_Assignment_
From the records below, copy out each line that has the word "document".

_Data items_
>>>

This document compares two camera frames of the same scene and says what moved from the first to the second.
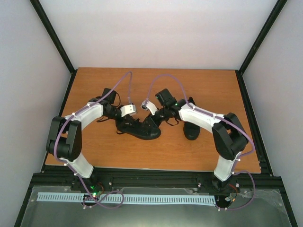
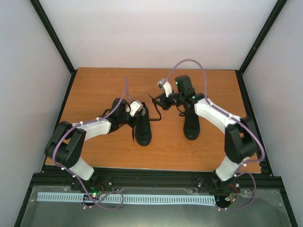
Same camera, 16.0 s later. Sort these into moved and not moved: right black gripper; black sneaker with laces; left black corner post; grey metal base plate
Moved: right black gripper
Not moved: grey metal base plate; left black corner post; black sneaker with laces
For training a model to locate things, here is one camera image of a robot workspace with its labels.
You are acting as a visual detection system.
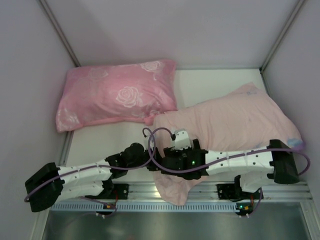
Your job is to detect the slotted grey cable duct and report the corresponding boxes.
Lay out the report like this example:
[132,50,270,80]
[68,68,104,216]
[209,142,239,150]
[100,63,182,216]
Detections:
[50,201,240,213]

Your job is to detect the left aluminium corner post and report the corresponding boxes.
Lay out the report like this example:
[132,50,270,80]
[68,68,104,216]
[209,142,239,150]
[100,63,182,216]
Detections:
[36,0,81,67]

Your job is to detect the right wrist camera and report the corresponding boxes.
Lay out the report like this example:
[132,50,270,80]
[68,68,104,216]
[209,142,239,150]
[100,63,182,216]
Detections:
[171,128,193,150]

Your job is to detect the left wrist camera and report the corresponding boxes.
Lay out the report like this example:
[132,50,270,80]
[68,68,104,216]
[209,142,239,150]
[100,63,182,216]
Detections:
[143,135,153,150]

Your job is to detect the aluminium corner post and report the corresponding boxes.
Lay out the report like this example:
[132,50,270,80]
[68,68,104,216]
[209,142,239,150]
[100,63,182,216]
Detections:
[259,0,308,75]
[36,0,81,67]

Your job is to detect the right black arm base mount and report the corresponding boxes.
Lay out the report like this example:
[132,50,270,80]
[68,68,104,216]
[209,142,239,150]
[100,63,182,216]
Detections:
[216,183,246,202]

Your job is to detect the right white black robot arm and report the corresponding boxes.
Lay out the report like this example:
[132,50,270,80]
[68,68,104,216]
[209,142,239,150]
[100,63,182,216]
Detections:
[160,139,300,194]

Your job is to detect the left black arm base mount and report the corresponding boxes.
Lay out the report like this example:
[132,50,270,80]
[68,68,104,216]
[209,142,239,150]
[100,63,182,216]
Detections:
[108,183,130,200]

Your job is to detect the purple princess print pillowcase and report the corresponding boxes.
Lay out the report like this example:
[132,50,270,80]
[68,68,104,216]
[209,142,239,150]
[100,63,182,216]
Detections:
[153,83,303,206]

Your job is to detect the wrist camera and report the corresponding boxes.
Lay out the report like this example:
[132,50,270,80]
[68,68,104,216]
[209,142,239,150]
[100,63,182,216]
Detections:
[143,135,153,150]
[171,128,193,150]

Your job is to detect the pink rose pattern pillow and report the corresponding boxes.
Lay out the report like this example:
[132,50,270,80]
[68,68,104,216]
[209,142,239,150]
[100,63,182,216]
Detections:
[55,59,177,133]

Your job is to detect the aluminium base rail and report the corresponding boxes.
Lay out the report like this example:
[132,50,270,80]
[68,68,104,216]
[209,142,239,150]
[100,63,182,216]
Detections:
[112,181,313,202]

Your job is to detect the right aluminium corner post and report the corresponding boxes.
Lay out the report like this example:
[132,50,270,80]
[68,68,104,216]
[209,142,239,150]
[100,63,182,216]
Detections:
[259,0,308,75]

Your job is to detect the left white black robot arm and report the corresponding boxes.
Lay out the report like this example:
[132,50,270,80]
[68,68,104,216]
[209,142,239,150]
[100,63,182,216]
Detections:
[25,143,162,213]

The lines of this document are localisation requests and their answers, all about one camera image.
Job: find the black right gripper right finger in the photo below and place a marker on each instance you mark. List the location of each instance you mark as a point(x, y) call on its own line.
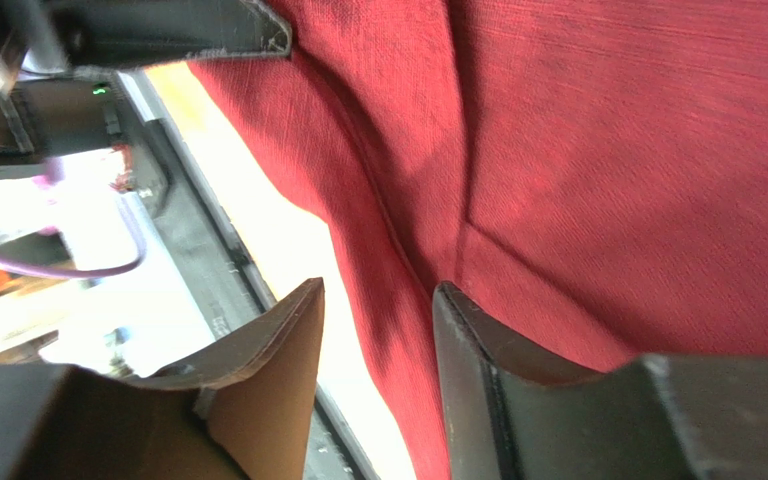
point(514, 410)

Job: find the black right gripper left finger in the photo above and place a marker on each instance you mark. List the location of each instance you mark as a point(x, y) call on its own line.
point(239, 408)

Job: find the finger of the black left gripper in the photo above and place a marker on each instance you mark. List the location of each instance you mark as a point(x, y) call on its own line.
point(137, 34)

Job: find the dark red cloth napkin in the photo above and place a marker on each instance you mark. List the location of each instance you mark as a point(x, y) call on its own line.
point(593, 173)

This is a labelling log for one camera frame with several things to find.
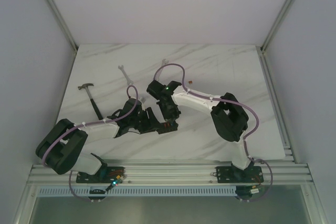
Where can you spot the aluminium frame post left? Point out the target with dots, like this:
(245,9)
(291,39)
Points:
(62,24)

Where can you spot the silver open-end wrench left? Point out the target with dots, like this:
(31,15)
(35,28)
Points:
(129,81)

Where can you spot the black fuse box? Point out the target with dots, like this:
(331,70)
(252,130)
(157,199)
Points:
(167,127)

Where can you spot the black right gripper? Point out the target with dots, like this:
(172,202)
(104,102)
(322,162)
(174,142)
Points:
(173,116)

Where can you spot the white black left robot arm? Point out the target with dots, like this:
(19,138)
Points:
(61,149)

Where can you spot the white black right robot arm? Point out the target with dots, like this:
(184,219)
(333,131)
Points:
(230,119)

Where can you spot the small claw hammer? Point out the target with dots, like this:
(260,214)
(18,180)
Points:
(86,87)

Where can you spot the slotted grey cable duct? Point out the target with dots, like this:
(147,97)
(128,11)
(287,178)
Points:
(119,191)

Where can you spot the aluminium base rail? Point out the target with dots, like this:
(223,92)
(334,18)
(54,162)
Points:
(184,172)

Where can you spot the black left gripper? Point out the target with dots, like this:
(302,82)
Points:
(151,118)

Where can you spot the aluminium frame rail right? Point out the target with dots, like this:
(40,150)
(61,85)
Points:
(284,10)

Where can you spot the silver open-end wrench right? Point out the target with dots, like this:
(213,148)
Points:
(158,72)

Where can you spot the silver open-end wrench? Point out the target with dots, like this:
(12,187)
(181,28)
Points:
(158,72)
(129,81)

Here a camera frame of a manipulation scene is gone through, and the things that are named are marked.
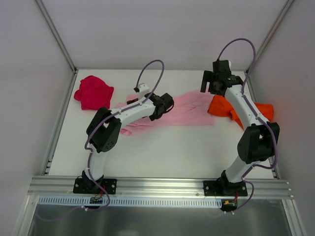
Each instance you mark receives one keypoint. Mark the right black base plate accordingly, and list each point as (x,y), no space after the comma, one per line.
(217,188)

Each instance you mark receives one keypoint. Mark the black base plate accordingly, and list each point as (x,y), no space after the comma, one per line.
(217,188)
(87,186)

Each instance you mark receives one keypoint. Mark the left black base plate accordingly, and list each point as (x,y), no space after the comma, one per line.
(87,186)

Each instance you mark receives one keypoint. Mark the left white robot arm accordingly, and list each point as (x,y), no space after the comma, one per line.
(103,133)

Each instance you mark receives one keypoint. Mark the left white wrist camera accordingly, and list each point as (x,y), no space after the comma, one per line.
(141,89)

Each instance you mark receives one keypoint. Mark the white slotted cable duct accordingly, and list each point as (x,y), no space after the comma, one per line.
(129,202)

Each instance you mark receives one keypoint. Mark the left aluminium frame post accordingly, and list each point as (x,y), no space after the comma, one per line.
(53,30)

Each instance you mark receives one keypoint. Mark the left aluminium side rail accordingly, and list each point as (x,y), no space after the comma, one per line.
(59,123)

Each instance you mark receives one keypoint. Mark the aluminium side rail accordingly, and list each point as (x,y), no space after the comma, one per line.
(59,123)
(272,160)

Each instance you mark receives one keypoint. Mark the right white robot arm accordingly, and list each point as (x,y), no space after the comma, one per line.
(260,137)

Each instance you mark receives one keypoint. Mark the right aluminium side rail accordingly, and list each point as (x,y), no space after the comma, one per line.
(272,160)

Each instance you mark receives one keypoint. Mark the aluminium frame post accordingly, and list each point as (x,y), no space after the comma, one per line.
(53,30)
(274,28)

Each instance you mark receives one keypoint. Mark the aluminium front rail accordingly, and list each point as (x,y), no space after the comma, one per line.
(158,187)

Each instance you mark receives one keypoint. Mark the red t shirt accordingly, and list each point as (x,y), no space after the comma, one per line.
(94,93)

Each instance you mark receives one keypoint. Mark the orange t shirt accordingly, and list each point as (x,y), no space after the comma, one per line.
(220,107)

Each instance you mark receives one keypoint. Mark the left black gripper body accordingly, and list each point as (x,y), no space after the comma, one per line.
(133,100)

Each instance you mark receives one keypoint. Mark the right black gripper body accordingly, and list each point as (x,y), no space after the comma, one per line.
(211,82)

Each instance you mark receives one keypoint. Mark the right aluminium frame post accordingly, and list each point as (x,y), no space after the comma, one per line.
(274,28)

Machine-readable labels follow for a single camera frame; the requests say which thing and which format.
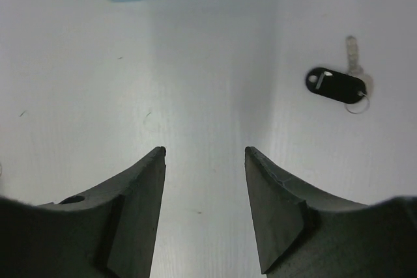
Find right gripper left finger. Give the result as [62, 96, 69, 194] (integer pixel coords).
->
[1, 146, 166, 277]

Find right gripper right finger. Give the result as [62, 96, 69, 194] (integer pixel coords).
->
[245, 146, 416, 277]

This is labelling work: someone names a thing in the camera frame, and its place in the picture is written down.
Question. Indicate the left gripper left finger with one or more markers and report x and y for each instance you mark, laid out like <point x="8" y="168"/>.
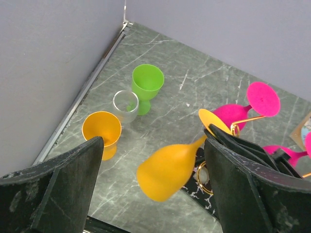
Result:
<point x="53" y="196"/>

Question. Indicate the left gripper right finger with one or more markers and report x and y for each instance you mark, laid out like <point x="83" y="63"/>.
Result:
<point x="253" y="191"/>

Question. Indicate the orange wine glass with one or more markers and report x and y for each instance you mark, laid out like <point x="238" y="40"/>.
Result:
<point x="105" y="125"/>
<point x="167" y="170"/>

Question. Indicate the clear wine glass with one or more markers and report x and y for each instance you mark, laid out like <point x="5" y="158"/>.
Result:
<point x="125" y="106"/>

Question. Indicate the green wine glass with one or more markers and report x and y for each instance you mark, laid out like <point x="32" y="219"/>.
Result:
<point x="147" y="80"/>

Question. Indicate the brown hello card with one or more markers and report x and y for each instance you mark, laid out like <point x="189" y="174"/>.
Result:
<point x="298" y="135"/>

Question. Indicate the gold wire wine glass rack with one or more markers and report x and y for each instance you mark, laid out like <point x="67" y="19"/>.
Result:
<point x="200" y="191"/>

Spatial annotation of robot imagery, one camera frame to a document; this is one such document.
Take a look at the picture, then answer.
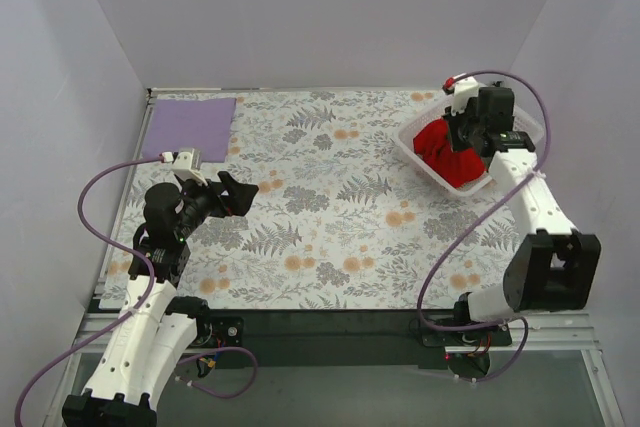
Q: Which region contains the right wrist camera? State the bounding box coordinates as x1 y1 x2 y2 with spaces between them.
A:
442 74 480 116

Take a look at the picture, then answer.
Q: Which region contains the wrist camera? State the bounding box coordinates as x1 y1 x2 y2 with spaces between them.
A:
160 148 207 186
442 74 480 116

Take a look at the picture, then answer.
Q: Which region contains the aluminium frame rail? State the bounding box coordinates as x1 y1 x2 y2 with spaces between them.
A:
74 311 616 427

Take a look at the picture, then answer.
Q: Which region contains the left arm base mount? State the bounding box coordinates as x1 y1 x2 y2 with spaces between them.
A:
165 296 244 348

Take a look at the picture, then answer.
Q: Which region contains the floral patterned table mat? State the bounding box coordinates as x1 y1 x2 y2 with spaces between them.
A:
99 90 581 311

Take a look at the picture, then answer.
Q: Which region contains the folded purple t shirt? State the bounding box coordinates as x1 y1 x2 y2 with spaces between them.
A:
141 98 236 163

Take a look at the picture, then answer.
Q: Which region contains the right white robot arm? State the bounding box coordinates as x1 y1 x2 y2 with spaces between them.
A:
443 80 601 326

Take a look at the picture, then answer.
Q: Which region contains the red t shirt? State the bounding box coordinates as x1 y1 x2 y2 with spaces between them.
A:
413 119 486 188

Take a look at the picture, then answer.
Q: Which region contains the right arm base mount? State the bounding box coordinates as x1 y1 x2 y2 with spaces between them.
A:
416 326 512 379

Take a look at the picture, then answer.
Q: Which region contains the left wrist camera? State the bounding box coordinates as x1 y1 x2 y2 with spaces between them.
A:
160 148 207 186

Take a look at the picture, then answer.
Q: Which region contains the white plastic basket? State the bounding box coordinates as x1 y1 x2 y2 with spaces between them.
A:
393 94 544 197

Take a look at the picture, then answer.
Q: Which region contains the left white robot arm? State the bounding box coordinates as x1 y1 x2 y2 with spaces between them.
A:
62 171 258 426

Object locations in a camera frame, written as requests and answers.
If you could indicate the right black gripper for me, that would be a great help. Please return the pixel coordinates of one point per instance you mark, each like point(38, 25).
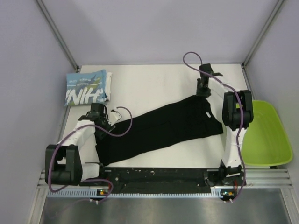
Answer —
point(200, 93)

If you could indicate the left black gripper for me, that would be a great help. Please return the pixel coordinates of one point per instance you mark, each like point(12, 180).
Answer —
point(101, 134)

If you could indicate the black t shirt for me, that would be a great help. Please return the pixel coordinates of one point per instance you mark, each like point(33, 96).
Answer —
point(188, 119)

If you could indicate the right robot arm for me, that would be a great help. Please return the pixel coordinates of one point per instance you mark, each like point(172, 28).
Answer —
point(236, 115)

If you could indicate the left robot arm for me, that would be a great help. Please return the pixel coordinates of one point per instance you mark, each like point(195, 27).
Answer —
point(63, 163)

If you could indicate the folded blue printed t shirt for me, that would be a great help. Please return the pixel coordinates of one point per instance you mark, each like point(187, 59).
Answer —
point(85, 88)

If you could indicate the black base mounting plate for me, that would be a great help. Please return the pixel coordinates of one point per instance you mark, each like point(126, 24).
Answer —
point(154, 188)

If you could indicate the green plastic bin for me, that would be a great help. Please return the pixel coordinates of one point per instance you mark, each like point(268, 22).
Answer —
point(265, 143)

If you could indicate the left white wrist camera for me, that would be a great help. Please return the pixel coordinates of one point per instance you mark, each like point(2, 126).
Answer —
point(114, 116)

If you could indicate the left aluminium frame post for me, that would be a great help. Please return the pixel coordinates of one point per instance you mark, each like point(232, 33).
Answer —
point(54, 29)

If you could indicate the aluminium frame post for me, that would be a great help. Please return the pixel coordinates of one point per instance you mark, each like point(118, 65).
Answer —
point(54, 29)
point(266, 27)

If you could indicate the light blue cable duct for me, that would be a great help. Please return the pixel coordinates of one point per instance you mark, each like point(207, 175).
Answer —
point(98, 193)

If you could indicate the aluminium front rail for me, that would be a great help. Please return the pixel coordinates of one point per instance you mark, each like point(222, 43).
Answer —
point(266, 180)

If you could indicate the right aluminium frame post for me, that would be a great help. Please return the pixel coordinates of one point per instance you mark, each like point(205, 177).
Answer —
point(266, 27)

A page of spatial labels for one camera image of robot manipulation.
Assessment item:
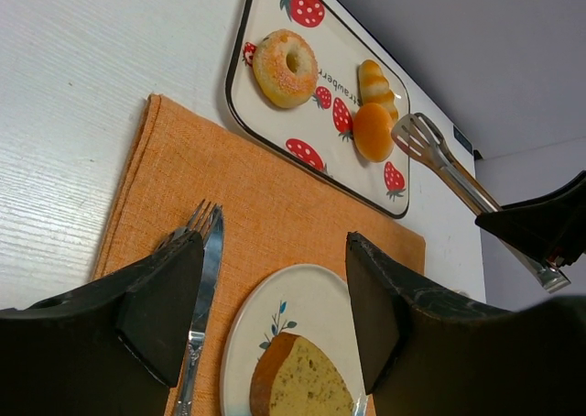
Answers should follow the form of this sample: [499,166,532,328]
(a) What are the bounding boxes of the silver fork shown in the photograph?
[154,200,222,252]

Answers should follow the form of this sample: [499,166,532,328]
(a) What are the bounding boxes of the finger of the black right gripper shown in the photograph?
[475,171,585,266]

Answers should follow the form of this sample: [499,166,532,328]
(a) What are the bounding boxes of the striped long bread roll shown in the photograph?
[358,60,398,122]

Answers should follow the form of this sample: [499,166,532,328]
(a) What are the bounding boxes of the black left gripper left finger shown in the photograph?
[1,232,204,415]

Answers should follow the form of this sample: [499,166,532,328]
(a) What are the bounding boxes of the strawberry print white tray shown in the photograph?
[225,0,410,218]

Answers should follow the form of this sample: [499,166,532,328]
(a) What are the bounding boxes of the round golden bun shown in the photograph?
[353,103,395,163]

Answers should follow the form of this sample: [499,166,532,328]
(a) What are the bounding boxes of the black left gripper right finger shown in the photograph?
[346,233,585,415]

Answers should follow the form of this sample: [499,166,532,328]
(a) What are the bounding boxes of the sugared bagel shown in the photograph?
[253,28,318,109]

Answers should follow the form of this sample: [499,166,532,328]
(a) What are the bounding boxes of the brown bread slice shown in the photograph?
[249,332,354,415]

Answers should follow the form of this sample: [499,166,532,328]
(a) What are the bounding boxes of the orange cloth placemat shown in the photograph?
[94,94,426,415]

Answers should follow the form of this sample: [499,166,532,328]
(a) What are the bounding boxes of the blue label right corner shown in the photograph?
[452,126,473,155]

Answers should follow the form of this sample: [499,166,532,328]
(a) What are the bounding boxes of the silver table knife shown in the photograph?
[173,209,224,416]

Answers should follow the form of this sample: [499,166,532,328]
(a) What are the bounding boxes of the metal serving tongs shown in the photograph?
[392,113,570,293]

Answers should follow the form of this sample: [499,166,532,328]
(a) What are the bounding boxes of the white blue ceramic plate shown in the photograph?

<<<

_Solution below_
This document compares two camera frames of the same scene and says what moved from the first to the second.
The lines of this document are localisation requests and their answers, all about one camera image.
Spatial annotation of robot imagery, one camera frame to a document; this is one such document.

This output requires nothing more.